[Work task]:
Write out, without any change, the lines in the material below that run from the line with "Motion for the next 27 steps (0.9" through the line with "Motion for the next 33", both included.
■ ■ ■ ■ ■ ■ ■
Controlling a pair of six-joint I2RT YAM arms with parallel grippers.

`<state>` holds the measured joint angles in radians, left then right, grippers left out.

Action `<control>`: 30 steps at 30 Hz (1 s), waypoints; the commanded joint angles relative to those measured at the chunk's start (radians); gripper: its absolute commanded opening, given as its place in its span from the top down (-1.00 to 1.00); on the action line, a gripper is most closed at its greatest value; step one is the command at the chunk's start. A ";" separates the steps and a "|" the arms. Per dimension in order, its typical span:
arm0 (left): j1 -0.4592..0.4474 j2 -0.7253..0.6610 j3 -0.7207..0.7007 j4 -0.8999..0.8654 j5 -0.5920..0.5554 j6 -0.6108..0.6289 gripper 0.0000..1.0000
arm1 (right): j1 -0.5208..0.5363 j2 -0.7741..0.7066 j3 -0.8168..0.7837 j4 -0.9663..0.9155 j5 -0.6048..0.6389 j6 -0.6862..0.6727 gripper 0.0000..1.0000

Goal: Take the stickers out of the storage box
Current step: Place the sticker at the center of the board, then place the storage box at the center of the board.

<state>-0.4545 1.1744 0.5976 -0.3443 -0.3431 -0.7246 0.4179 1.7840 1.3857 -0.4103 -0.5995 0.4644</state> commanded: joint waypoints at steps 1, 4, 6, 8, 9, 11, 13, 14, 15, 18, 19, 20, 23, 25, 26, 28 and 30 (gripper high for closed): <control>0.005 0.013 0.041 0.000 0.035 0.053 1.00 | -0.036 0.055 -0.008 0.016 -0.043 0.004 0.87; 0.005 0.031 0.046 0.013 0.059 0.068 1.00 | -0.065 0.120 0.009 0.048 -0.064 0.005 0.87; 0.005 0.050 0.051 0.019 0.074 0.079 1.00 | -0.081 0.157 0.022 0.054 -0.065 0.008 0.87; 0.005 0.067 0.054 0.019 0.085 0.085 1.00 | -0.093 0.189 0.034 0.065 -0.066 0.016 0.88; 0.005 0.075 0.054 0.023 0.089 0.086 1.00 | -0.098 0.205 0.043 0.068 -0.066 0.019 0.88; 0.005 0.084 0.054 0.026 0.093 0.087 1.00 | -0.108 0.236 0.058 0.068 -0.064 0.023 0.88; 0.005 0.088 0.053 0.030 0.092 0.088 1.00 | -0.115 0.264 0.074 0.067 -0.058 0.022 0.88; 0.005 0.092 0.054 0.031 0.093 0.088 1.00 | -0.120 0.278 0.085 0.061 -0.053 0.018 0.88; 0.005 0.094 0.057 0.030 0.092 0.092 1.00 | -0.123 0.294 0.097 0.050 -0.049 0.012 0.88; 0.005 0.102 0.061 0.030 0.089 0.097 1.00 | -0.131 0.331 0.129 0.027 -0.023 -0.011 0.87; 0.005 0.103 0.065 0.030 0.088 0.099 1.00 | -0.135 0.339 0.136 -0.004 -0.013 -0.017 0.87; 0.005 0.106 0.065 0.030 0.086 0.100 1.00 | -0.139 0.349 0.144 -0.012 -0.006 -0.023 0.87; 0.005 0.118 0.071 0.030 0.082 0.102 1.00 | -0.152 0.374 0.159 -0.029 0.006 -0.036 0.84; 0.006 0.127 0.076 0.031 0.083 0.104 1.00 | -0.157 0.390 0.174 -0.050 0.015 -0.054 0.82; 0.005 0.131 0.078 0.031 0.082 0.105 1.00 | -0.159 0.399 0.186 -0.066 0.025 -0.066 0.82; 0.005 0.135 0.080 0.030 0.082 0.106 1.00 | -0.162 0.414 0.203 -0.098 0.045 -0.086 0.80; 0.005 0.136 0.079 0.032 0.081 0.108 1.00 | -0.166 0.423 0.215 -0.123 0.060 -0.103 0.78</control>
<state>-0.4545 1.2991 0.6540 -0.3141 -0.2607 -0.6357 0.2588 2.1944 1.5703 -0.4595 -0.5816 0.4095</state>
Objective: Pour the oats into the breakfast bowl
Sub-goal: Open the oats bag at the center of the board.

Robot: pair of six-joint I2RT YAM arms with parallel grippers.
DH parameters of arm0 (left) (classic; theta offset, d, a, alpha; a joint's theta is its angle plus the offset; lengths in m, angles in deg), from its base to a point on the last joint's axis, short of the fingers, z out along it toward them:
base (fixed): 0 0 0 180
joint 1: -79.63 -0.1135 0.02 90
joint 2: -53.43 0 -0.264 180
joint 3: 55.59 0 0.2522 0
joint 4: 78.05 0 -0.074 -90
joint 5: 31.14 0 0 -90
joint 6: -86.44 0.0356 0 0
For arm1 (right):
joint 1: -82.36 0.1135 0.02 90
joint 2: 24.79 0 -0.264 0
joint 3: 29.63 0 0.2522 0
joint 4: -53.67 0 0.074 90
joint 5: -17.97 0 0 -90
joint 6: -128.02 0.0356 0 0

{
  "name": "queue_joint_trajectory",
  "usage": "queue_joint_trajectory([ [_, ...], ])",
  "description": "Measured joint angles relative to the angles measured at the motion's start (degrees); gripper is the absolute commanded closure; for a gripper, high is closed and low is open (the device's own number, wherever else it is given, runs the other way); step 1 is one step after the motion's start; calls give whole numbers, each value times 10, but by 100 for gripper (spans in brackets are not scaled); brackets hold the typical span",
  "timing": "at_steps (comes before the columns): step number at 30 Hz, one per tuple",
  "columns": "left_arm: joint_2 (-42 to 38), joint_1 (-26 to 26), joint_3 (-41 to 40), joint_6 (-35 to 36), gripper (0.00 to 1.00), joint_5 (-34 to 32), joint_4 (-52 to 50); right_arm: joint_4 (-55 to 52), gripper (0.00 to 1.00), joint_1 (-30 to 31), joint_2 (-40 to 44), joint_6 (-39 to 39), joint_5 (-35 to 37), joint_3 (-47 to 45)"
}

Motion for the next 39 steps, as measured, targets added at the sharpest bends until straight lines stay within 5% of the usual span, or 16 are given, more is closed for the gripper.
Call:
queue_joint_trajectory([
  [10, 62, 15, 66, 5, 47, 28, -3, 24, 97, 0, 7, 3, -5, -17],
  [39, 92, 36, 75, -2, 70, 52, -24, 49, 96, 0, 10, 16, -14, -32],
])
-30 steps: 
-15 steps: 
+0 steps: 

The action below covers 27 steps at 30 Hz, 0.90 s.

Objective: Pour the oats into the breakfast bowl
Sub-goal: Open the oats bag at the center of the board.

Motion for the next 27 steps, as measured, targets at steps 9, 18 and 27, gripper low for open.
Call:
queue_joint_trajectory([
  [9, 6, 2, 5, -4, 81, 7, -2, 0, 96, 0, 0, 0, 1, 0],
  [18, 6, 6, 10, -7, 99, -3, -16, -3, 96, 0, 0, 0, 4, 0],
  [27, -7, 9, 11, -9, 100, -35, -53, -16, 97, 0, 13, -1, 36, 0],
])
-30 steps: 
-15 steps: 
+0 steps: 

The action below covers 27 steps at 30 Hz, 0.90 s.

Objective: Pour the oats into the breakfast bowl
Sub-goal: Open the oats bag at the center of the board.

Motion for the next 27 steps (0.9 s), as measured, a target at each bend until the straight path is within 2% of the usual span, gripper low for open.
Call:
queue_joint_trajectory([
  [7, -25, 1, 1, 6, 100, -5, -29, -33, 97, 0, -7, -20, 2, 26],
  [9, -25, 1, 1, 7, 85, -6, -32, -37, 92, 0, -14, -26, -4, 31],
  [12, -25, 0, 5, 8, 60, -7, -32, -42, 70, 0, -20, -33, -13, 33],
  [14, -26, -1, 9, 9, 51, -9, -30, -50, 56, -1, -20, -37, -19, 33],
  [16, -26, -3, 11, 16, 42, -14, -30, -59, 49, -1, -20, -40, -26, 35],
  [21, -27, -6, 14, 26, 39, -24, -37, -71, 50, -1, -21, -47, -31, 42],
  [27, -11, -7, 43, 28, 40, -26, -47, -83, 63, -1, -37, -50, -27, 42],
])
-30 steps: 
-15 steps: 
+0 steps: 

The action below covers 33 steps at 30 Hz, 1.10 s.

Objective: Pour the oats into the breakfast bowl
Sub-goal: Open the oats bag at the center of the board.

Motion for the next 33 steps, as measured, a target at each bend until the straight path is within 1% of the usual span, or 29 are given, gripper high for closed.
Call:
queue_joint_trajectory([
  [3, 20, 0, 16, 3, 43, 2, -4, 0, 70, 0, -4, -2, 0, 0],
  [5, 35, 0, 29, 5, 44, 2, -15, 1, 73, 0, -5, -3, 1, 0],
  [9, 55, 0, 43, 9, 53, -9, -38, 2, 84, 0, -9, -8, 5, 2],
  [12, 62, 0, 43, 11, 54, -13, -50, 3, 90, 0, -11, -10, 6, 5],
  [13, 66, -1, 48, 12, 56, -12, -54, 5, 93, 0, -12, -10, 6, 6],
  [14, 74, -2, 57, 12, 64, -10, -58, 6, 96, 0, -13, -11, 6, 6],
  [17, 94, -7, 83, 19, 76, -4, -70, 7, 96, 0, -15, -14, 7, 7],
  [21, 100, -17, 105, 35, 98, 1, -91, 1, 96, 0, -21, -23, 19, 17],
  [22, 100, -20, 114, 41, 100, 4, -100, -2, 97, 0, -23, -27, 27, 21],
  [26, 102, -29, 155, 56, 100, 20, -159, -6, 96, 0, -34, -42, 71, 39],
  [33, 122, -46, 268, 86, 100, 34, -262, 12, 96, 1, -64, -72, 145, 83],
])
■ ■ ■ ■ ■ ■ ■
[Response to the exercise]:
Motion for the next 27 steps (0.9 s), as measured, a target at each bend until the straight path is within 2% of the usual span, gripper low for open.
Call:
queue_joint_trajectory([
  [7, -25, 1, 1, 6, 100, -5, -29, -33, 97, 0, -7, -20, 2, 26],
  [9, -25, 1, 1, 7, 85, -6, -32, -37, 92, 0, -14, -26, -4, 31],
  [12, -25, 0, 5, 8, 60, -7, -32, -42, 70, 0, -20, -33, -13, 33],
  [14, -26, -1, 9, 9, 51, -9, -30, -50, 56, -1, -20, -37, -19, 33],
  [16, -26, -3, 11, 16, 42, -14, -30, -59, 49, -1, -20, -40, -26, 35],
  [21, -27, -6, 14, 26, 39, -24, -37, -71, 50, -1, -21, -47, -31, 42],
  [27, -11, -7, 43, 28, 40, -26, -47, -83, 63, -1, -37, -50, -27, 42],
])
-30 steps: 
-15 steps: 
+0 steps: 

The action below covers 33 steps at 30 Hz, 1.10 s.

Objective: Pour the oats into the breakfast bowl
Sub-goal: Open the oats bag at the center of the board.

Motion for the next 33 steps, as measured, a target at each bend until the straight path is within 1% of the usual span, or 29 are given, gripper high for closed.

This completes the answer to the exercise.